* **Work item**
Collect all lines below with the string "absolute".

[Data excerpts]

+++

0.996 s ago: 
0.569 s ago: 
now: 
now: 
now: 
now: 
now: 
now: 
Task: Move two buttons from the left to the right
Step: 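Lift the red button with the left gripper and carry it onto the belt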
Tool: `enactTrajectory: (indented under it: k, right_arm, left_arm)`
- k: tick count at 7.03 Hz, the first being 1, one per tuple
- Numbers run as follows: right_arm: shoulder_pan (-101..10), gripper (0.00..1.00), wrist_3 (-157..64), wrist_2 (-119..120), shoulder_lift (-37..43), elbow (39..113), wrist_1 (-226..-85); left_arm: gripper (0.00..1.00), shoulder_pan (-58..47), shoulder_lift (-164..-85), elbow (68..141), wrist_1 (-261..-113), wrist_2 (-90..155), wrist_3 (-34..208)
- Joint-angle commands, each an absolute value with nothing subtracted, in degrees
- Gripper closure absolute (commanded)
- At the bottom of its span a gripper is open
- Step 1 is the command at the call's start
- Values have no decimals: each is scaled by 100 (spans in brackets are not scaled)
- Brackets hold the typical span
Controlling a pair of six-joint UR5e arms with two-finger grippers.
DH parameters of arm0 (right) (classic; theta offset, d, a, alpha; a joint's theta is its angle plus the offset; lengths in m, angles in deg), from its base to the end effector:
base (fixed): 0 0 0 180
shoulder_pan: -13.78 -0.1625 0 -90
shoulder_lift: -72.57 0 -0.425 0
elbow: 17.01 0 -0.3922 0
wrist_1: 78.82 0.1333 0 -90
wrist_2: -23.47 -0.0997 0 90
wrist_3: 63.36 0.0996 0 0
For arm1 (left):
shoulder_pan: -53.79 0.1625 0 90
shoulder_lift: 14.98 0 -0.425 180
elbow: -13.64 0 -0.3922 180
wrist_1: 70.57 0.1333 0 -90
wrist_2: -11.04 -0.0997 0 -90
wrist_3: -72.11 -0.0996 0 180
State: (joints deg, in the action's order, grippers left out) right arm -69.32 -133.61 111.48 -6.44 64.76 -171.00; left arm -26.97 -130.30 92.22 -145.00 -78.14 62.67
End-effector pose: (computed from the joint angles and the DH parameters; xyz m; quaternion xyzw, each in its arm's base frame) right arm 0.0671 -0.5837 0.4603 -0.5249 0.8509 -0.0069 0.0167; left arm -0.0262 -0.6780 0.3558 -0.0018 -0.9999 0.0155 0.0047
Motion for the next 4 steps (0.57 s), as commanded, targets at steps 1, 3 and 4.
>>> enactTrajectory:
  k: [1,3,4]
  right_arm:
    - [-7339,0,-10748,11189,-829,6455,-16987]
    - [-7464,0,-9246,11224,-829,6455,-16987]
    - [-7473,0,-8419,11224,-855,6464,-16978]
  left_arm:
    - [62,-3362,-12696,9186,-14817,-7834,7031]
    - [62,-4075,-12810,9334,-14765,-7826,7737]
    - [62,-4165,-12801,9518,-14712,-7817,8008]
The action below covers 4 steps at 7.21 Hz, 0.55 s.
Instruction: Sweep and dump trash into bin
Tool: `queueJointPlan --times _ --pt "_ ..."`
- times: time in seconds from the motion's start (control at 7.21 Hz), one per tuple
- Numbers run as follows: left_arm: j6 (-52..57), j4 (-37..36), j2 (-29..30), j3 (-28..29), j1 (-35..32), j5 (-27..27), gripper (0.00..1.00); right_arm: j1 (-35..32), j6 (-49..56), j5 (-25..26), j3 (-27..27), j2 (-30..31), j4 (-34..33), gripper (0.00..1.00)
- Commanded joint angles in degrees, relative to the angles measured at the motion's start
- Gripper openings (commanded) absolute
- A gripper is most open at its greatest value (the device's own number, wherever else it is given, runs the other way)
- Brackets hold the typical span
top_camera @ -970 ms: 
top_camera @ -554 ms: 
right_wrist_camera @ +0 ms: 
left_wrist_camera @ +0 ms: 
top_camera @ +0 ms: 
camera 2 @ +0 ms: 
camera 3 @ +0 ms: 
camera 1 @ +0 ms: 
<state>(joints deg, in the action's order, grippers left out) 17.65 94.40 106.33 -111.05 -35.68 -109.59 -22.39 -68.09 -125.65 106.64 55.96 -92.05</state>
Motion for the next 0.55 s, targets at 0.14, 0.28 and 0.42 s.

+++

* **Your solution**
- Joint-angle commands, each an absolute value with nothing subtracted, in degrees
- Gripper closure absolute (commanded)
- Gripper openings (commanded) absolute

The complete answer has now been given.